出于某种原因,在脚本开始执行时 (macOS),我在多处理池中生成并工作了 8 个进程,但在开始后的几分钟内,只剩下 1 个进程在工作。
我有这段代码(它比那个大得多,但它会解释图片):
def GetStatesDataset(dataset):
df_states = pd.read_csv(dataset)
return df_states
def UploadDataFrameToBigQuery(table_name, prefix_name, project_id, if_exists, df):
table_name = table_name + prefix_name
pd.DataFrame.to_gbq(df,
table_name,
project_id=project_id,
if_exists=if_exists)
def InitGetDataFromGCP(data, prefix):
client = storage.Client()
files = []
blobs = client.list_blobs(data, prefix=prefix)
for blob in blobs:
files.append(f'{data}/{blob.name}')
return files
def GetDataFromGCP(file):
fs = gcsfs.GCSFileSystem() # GCP's Google Cloud Storage (GCS) File System (FS)
with fs.open(file, 'r') as f:
# Reading json into Pandas DataFrame
gcs_data = [json.loads(line) for line in f]
data = [gcs_data] if isinstance(gcs_data, dict) else gcs_data
df = pd.DataFrame(data)
df = pd.merge_asof(df,
df_states,
left_on="start_time",
right_on="state_reached_at",
by="car_id",
direction="backward")
UploadDataFrameToBigQuery(table_name, prefix_name, project_id, if_exists, df)

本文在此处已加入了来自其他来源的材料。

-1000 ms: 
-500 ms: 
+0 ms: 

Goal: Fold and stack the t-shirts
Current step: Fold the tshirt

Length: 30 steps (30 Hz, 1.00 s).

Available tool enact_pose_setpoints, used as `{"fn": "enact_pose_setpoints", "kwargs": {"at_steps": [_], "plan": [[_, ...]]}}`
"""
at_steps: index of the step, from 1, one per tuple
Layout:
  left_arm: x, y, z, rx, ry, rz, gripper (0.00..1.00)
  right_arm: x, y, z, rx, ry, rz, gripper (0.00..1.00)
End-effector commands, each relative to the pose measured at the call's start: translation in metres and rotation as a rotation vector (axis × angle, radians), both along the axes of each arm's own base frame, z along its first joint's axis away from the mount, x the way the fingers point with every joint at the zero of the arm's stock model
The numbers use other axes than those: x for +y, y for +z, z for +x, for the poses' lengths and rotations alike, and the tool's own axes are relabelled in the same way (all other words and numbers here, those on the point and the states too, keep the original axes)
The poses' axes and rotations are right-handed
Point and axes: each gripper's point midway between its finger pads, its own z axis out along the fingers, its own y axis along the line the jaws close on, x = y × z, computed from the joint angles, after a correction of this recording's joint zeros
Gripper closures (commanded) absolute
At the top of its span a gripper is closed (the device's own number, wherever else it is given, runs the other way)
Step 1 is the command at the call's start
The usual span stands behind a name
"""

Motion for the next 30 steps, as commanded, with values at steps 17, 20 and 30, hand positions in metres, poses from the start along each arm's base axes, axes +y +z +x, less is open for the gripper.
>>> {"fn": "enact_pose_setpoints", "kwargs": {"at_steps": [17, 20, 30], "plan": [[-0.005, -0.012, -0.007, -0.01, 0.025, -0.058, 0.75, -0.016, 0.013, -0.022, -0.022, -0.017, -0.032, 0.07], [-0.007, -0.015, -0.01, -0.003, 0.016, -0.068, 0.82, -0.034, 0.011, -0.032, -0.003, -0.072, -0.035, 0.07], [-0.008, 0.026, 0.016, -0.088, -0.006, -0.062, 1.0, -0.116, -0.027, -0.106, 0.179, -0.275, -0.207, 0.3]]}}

logging.info(str(multiprocessing.current_process()) + 'Finished: execution time: ' + str(exec_time))
#######################
df_states = GetStatesDataset('gs://link-to-my.csv')
dataset_name = 'one'
prefix_name = 'two'
# config for uploading data to BigQuery
table_name = 'one-two.'
project_id = 'one-two-three'
if_exists = 'append'
def main():
files = InitGetDataFromGCP(dataset_name, prefix_name)
with multiprocessing.Pool(processes=8) as pool:
pool.map(GetDataFromGCP, files)
if __name__ == '__main__':
main()
因为我记录了所有内容,所以我可以在开始时看到所有进程(一切正常):
2020-08-29 15:55:13,957 <SpawnProcess name='SpawnPoolWorker-8' parent=1420 started daemon>Finished: execution time: 22.53874
2020-08-29 15:55:15,947 <SpawnProcess name='SpawnPoolWorker-7' parent=1420 started daemon>Finished: execution time: 23.259828000000002
2020-08-29 15:55:17,219 <SpawnProcess name='SpawnPoolWorker-3' parent=1420 started daemon>Finished: execution time: 8.758934000000004
2020-08-29 15:55:19,094 <SpawnProcess name='SpawnPoolWorker-6' parent=1420 started daemon>Finished: execution time: 7.409976
2020-08-29 15:55:21,755 <SpawnProcess name='SpawnPoolWorker-6' parent=1420 started daemon>Finished: execution time: 0.25443099999999674
但过了一段时间我明白了:
2020-08-29 16:24:28,494 <SpawnProcess name='SpawnPoolWorker-1' parent=1420 started daemon>Finished: execution time: 10.398635000000013
2020-08-29 16:24:36,077 <SpawnProcess name='SpawnPoolWorker-1' parent=1420 started daemon>Finished: execution time: 4.782628999999929
2020-08-29 16:24:40,220 <SpawnProcess name='SpawnPoolWorker-1' parent=1420 started daemon>Finished: execution time: 1.1638890000000401
2020-08-29 16:24:44,032 <SpawnProcess name='SpawnPoolWorker-1' parent=1420 started daemon>Finished: execution time: 1.519871999999964
2020-08-29 16:24:50,449 <SpawnProcess name='SpawnPoolWorker-1' parent=1420 started daemon>Finished: execution time: 3.1979730000000473
我还可以通过查看我的 CPU activity 确认只有 1 个进程在工作。生成了 8 个 Python 个进程,但只有 1 个进程接近 100%。我是多处理的新手,也许我不知道自己在做什么,但我希望所有 8 个工作人员都执行任务,直到我的“文件”结束。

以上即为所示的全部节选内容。